■ Task to carry out: If a line of the material holds the string "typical", please copy it.

■ Working data:

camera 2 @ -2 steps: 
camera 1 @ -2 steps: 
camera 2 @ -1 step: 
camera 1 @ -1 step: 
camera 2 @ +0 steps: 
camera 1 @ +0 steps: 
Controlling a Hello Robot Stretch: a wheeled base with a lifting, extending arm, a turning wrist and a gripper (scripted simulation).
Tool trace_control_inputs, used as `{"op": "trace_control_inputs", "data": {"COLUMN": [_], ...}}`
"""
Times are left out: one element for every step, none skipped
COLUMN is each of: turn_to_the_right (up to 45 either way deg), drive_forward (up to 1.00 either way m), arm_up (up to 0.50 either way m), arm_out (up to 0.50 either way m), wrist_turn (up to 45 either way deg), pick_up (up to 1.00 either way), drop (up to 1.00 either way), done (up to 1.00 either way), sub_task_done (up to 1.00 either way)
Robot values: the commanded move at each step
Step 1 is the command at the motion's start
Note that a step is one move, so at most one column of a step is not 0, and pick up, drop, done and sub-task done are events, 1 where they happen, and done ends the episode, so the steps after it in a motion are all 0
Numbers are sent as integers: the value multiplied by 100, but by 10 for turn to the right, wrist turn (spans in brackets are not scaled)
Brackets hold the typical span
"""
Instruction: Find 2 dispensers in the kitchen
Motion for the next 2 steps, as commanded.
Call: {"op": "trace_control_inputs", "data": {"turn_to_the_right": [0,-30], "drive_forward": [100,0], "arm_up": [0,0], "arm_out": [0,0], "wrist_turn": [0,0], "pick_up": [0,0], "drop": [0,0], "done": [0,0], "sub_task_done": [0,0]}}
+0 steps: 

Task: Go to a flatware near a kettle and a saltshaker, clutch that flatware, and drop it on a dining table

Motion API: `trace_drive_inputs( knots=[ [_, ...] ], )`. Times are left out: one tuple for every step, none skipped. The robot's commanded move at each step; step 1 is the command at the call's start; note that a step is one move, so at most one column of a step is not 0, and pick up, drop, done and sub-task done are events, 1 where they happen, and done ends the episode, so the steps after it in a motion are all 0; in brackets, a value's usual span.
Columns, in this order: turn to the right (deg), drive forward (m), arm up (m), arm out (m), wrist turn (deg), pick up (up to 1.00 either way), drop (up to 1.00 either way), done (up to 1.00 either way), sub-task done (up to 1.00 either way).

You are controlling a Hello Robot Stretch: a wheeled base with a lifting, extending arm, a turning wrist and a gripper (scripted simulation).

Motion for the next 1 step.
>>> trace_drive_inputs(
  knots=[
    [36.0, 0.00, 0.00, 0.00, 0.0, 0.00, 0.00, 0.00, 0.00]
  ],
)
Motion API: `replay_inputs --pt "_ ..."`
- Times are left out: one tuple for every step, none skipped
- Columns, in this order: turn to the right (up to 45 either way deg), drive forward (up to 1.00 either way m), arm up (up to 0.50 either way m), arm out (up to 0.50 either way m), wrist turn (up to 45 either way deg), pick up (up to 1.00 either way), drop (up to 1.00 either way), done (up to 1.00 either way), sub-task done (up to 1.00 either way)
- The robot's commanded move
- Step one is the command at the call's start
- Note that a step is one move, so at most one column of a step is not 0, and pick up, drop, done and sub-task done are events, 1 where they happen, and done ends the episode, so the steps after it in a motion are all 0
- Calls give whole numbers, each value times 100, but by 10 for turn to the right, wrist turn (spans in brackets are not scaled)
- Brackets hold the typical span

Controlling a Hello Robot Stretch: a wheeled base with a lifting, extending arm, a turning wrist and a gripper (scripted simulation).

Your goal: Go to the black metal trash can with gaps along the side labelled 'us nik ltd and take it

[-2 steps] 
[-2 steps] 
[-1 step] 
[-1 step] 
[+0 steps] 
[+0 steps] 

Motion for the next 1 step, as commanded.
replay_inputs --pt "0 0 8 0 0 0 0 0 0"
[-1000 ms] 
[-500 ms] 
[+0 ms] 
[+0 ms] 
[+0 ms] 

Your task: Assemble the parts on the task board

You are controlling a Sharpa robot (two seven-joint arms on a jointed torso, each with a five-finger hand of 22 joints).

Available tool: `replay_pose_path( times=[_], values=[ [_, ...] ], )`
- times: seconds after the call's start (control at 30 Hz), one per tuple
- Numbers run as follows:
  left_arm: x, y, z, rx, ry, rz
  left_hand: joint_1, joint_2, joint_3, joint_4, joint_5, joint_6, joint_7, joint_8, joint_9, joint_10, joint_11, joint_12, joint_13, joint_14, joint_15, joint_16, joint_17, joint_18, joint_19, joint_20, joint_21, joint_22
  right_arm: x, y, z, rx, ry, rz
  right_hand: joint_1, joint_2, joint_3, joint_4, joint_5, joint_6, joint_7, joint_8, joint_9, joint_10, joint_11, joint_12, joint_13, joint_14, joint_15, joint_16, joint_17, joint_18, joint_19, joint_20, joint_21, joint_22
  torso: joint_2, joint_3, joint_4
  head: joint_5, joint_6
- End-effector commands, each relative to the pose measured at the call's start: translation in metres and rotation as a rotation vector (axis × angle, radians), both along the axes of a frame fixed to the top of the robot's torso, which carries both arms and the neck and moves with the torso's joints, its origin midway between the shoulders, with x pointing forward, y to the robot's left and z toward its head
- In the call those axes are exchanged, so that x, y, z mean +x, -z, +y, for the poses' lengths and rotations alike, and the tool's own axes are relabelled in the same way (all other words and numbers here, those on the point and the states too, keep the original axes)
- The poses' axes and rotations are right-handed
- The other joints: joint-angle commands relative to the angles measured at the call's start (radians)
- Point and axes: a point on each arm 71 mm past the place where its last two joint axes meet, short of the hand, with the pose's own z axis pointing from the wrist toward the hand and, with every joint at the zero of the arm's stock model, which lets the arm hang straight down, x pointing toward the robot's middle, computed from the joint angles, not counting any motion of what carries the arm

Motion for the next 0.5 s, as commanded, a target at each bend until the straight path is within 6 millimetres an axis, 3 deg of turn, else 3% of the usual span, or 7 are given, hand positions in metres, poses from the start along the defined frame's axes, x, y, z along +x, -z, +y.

■ Answer box:
Brackets hold the typical span
- Brackets hold the typical span

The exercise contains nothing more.